Pull out every line below holding the word "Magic".

**Saved entries**.
Segment Open
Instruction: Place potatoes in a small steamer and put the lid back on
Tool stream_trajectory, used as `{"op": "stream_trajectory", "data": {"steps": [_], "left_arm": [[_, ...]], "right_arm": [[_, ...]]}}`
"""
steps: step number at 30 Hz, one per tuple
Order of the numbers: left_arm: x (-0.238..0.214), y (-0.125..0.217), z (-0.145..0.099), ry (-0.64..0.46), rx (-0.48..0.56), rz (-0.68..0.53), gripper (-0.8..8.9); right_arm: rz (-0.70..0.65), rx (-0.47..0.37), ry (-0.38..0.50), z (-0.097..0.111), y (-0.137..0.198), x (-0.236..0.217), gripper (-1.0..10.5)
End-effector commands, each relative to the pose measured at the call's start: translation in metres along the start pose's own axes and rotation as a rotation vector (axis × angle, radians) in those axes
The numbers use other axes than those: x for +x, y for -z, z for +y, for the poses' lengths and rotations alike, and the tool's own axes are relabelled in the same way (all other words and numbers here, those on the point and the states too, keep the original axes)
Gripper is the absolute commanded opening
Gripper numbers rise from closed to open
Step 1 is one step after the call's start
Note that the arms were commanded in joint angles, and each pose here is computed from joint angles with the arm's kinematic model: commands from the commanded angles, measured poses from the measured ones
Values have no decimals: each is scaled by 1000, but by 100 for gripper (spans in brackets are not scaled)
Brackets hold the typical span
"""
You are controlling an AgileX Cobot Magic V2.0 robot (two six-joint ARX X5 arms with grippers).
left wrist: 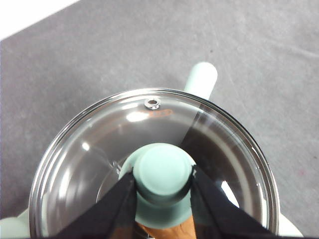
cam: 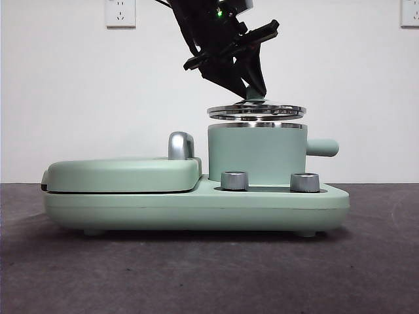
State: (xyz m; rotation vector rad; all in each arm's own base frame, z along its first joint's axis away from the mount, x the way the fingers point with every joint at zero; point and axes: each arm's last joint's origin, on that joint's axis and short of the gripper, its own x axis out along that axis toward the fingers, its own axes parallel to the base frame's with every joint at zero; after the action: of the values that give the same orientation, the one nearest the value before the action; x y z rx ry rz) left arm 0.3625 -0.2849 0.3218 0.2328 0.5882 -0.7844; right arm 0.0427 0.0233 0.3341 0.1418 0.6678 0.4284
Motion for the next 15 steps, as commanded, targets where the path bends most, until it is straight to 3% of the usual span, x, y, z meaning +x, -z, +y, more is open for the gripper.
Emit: {"op": "stream_trajectory", "data": {"steps": [1,11,15], "left_arm": [[8,-4,-5,12,30,-30,14],[24,8,-6,9,23,36,14],[24,11,-6,-72,54,76,14]], "right_arm": [[-13,9,-11,1,-3,-1,463],[-10,13,-10,1,-3,-1,463],[-10,13,-10,1,-3,-1,463]]}}
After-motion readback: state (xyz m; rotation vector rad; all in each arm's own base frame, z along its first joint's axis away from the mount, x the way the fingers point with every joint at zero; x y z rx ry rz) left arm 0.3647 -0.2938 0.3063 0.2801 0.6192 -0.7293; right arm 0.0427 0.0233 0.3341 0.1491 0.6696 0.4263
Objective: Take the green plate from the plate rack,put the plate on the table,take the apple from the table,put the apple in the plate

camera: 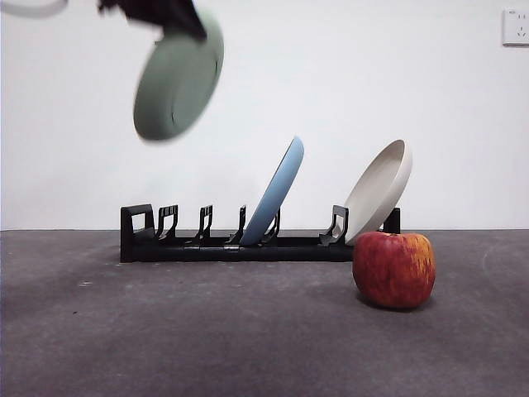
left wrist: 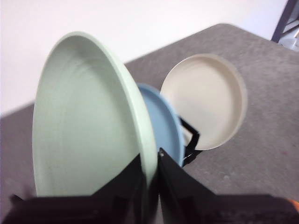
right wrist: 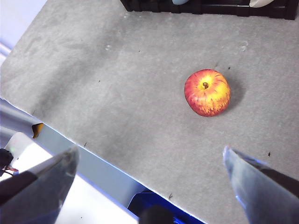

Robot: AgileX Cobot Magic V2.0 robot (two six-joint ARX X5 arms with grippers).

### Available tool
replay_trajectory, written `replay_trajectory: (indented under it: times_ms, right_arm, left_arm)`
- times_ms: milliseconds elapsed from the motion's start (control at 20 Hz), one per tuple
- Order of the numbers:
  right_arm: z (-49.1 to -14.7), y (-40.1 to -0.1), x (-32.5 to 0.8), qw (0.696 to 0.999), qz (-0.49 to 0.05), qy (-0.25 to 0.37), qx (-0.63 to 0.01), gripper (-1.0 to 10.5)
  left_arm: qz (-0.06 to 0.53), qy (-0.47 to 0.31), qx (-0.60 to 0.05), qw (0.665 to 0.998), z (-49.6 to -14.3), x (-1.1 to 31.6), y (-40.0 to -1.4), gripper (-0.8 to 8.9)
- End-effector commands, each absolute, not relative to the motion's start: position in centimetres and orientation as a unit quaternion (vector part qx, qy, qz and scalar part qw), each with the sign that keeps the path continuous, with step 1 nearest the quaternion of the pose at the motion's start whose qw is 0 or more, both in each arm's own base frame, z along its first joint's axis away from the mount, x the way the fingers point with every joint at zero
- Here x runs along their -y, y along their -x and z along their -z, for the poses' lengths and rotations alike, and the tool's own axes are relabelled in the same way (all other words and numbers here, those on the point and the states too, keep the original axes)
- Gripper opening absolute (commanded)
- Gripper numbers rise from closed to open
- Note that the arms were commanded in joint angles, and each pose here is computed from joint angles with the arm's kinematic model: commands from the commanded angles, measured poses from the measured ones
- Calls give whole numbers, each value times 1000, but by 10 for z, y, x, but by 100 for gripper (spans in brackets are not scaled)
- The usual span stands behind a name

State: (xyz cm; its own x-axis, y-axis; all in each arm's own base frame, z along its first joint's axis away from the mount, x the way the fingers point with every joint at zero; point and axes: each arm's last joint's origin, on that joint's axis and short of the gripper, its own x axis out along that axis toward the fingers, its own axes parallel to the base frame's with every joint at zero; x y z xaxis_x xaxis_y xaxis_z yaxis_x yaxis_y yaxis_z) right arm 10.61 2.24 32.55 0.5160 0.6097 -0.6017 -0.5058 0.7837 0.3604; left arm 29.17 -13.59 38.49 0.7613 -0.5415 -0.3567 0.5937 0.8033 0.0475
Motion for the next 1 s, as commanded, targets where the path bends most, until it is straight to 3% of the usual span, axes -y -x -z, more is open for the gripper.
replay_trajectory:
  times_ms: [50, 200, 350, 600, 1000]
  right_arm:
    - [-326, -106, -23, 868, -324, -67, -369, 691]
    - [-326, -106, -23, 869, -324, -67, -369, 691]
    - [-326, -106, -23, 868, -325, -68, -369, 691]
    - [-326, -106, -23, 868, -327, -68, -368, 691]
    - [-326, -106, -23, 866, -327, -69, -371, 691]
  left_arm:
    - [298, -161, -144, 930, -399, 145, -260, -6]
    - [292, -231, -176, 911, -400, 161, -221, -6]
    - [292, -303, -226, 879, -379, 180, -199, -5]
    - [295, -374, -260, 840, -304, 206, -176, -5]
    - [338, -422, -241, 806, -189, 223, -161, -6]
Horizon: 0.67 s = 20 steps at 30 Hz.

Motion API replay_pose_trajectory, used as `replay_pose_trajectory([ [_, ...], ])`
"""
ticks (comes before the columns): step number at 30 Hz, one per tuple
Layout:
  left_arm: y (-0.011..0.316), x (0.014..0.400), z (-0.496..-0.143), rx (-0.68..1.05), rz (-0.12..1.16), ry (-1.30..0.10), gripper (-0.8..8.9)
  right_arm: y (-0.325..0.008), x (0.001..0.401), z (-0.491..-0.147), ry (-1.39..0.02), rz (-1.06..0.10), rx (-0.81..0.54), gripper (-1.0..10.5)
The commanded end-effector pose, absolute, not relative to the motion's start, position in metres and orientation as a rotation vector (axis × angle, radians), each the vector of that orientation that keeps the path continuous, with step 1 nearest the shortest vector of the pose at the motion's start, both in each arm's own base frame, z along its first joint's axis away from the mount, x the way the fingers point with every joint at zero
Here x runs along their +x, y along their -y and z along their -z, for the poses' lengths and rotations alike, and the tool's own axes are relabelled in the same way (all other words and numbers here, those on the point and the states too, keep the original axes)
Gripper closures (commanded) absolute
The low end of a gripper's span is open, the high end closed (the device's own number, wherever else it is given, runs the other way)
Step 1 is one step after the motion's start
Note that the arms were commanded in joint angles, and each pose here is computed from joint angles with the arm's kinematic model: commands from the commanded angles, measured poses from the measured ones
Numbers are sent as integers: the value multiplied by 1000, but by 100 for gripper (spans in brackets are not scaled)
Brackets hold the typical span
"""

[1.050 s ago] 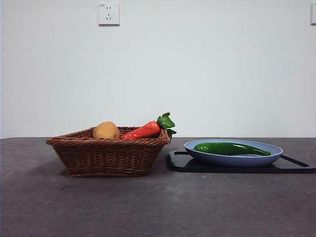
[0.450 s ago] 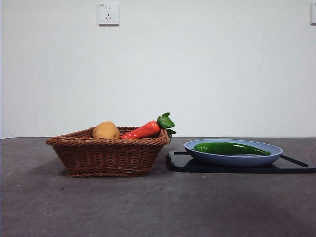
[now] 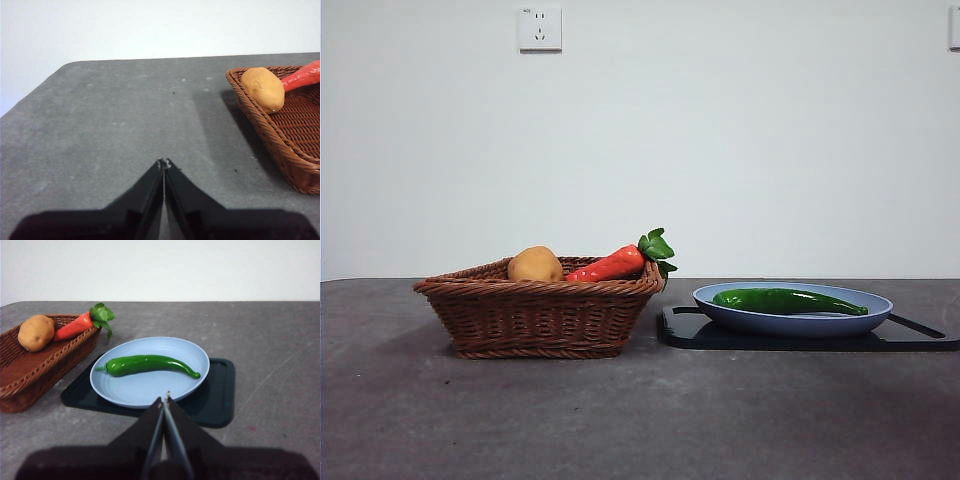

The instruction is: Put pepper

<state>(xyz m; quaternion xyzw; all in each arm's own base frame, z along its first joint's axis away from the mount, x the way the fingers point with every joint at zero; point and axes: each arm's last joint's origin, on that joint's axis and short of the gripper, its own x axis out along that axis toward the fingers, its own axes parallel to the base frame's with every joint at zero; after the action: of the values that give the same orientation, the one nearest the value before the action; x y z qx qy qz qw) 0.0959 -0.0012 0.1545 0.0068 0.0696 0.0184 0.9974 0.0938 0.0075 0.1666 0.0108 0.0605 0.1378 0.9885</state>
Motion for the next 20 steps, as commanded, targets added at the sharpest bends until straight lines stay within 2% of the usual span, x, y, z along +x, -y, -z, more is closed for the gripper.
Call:
replay_pose_trajectory([
  [1,1,96,-152,7,-43,-137,805,-7,94,-163,-119,-272,42,936],
  [9,1,96,-152,7,-43,-136,805,-8,94,-152,-177,-271,64,936],
  [20,1,96,-152,7,-43,-136,805,-8,94,-152,-178,-270,93,936],
])
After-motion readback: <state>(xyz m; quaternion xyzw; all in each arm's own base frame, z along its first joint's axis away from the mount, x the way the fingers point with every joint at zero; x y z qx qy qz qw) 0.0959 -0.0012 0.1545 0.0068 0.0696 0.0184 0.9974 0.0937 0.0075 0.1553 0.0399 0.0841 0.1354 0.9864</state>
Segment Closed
**Solution**.
You are controlling an AgileX Cobot Magic V2.0 robot (two six-joint ARX X5 arms with grippers).
Robot: AgileX Cobot Magic V2.0 robot (two six-joint ARX X5 arms with grippers).

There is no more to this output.